The Turner Endangered Species Fund (TESF) is a private grantmaking foundation focused on protecting endangered and vulnerable species on private land owned by CNN founder Ted Turner. The group has also become vocal in supporting left-leaning environmental policies such as the Green New Deal, a far-left program to fundamentally reorient the American economic and social order. 
TESF was established by the billionaire cable television entrepreneur, Ted Turner, in 1997. With over 2 million acres of land, Turner is America’s second largest individual land owner.  TESF was co-founded by Mike Phillips, a biologist who later became a Democratic member of the Montana state legislature representing Bozeman and founded the Montana Legislative Climate Change Caucus. 
TESF focuses on using Turner’s private lands to protect species identified under federal and state endangered species laws. In support of these efforts TESF has received $185,000 in federal grants from the U.S. Fish and Wildlife Service. 

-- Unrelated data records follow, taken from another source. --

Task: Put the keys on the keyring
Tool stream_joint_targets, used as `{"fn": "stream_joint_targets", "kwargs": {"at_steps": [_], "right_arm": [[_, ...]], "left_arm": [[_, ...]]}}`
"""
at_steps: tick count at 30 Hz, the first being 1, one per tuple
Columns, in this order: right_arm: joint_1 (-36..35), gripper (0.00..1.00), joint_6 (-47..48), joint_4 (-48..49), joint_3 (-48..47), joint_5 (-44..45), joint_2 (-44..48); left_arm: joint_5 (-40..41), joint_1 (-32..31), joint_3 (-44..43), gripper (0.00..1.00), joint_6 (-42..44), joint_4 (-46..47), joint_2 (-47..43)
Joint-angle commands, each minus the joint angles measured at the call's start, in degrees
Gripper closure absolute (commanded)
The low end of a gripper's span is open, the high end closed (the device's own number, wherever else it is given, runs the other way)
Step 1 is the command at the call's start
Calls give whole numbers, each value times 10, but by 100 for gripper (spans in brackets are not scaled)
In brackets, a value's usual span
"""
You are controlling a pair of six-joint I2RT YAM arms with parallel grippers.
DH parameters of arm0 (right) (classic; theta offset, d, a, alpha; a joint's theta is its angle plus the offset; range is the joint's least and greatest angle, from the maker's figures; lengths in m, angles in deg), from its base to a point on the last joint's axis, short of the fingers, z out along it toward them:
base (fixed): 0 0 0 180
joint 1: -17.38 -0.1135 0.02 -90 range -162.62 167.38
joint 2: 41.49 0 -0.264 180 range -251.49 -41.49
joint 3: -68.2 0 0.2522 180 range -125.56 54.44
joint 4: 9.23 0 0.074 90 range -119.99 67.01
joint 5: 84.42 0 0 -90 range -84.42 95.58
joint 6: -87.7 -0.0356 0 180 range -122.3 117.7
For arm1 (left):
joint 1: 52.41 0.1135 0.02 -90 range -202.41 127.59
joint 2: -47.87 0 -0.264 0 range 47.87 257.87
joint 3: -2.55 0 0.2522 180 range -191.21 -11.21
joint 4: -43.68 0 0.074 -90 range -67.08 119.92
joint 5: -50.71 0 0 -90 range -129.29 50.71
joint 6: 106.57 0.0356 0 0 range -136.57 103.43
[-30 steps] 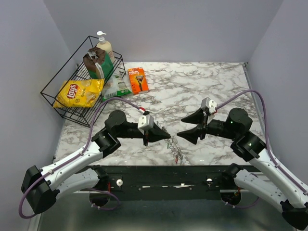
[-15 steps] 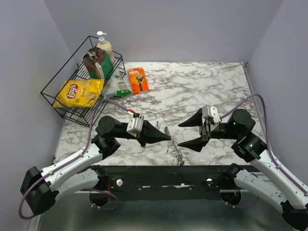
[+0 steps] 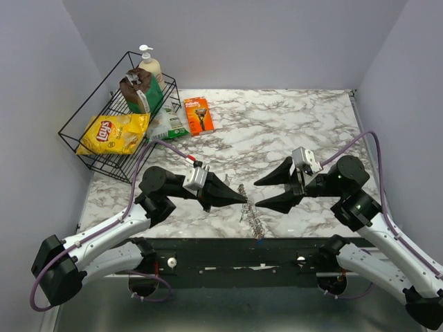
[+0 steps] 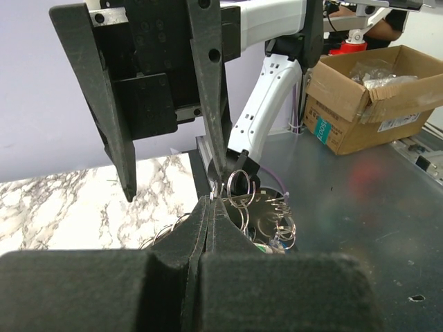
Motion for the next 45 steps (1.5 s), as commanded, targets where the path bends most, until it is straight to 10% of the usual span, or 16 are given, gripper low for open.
{"fn": "stream_joint_targets", "kwargs": {"at_steps": [1,45], "right_arm": [[-4,37,-40,55,3,-29,-5],[-26,75,-111,114,19,-17,-47]], "left_arm": [[0,-1,-18,100,-5,34,0],[65,-1,-10,100,11,8,-1]]}}
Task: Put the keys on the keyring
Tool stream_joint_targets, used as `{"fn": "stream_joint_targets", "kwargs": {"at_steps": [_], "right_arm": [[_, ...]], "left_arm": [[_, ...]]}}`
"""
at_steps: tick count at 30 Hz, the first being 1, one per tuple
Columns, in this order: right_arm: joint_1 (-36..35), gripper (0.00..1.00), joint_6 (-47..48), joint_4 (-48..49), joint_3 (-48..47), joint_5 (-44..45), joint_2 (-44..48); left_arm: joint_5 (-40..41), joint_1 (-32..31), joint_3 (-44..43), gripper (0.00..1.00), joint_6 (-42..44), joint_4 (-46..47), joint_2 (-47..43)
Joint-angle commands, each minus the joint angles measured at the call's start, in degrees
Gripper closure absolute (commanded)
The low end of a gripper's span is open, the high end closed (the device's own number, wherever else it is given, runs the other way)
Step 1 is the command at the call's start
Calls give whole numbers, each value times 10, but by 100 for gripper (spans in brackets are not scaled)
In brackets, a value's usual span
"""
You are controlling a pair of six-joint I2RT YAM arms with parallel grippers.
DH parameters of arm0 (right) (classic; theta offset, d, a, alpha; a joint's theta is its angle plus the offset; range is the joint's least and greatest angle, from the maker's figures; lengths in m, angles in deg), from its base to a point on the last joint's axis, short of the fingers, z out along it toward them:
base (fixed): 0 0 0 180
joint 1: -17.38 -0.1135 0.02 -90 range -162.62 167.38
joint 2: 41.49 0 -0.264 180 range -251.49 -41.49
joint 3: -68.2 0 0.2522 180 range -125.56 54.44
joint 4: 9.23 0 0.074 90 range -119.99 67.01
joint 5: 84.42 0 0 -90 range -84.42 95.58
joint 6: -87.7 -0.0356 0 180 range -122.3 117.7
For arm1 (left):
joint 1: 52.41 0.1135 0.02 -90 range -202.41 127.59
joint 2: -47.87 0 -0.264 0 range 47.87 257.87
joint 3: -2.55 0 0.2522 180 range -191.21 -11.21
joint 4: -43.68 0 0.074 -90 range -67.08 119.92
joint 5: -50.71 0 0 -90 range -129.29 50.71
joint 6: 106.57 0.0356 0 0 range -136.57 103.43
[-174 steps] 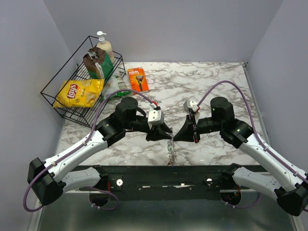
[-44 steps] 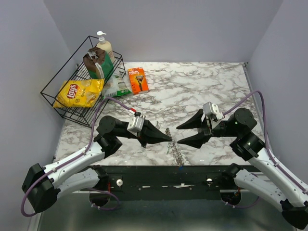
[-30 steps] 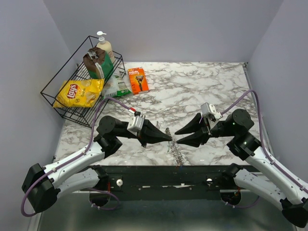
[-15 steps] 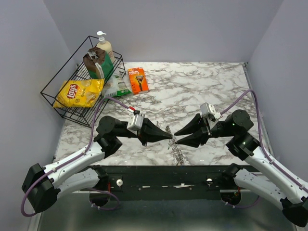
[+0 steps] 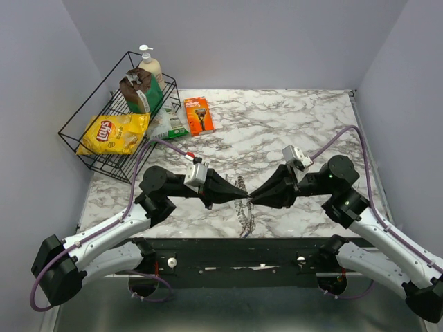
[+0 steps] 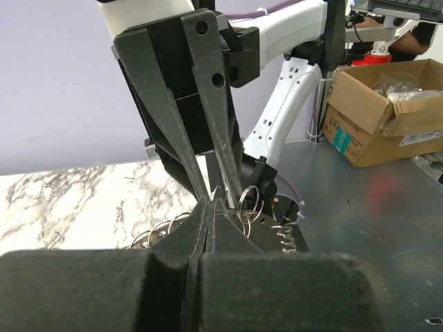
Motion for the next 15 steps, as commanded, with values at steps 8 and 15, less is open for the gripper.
{"fn": "stream_joint_targets", "kwargs": {"at_steps": [8,15], "right_arm": [[-8,96,-15,6,-13,44,-9],[-8,99,-5,-13,-14,74,-6]], "left_arm": [[14,-1,-10,100,6,10,-2],[13,-1,-11,100,12,-15,-11]]}}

Turner met conservation biologist Mike Phillips in the 1990s while Phillips was employed at Yellowstone National Park. The two began discussing the use of Turner’s private wealth and private land to conserve species, and Turner asked Phillips to draft a plan. In his initial proposal, Phillips called the concept the Noah Project. He later recounted that “the notion was that private ranches could be viewed as arks of security for imperiled species.” 

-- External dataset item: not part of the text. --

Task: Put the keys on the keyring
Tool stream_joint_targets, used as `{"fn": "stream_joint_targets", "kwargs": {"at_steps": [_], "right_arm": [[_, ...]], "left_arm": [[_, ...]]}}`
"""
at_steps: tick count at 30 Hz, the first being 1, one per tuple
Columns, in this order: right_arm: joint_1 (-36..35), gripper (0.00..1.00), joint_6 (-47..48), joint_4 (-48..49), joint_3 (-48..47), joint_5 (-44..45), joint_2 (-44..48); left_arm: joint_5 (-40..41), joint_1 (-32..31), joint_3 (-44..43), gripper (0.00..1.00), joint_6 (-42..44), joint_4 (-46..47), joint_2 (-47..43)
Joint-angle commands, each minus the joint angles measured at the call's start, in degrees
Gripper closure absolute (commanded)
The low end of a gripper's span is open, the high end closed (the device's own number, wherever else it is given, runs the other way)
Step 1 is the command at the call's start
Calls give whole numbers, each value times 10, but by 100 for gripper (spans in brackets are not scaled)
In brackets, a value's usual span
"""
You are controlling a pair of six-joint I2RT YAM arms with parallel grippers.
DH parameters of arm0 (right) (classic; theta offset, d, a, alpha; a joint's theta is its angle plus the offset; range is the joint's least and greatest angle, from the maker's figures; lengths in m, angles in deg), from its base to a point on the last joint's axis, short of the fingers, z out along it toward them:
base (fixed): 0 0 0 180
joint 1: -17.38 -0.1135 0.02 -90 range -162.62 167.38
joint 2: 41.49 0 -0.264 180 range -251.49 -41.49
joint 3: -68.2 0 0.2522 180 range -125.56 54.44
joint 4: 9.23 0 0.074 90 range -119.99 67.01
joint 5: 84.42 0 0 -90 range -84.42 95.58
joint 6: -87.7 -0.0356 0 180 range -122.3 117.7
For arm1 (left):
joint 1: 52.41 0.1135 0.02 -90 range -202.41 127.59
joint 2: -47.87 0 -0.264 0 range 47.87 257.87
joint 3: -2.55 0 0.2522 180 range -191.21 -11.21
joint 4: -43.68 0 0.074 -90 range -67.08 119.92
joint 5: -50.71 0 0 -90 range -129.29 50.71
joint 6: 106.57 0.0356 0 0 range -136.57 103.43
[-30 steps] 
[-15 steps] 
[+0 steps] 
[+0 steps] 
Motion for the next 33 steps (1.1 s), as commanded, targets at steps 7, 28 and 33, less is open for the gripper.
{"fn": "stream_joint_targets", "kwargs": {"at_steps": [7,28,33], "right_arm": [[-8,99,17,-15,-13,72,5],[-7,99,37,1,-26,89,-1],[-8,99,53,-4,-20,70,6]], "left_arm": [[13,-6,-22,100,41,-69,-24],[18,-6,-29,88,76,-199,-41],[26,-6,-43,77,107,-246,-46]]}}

In June of 1997, Turner and Phillips ultimately established two legal entities in pursuit of their vision, the Turner Endangered Species Fund (TESF) and Turner Biodiversity Divisions (TBD). TESF is focused on species officially classified as endangered or vulnerable, opening it up to federal and state funding, whereas TBD works with the full breadth of species found on Turner’s 2 million acres of private lands. 
Turner, worth approximately $2.2 billion, earned his wealth from founding such cable networks as CNN, TNT, and TBS. He further owned the Atlanta Braves professional baseball team and numerous smaller business interests.  Later in his life, Turner became an environmentalist activist.  He has donated heavily to political causes that support his environmentalist agenda, including $17 million to the League of Conservation Voters.  He was also an outspoken opponent of the Keystone XL pipeline.
In 2006, while leading Turner Endangered Species Fund and Turner Biodiversity Divisions, Phillips ran for and won a seat in the Montana House of Representatives. He founded the Montana Legislative Climate Change Caucus and became Chairman of the Montana House Democratic Caucus; since 2013 he has served in the State Senate. As a state legislator he focused heavily on environmental policy, crafting and passing the nation’s most comprehensive law for sequestering carbon dioxide in geological formations.  In the fall of 2009, Phillips was recruited by the Obama White House to join a coalition of state legislators to help pass clean energy jobs and climate change legislation. 
Turner Endangered Species Fund uses Turner’s land and wealth to restore natural habitats, breed endangered species, and release them into the wild. 
Given that the animals receiving care from TESF have the ability to wander outside of Turner’s properties, much of the Fund’s work requires permits and close collaboration with state and federal agencies. Phillips stated that, “In many of these projects, we are just part of a bigger effort being shepherded by a state or federal agency.”  In support of its efforts, TESF has received $185,000 in federal grants from the U.S. Fish and Wildlife Service. 
Turner is said to have worked with the IRS to ensure that a portion of his wealth can be used to fund the administration of the Fund on his property well after his own death. 
Support for Environmentalist Policy
In January of 2019, TESF was listed as a signatory on an open letter to Congress in support of the Green New Deal.  The letter backed a number of far-left environmentalist austerity policies, including replacing approximately 90 percent of U.S. electricity generation within 15 years, eliminating all conventional-fuel automobiles by 2040, and holding energy companies liable for damages caused by climate change.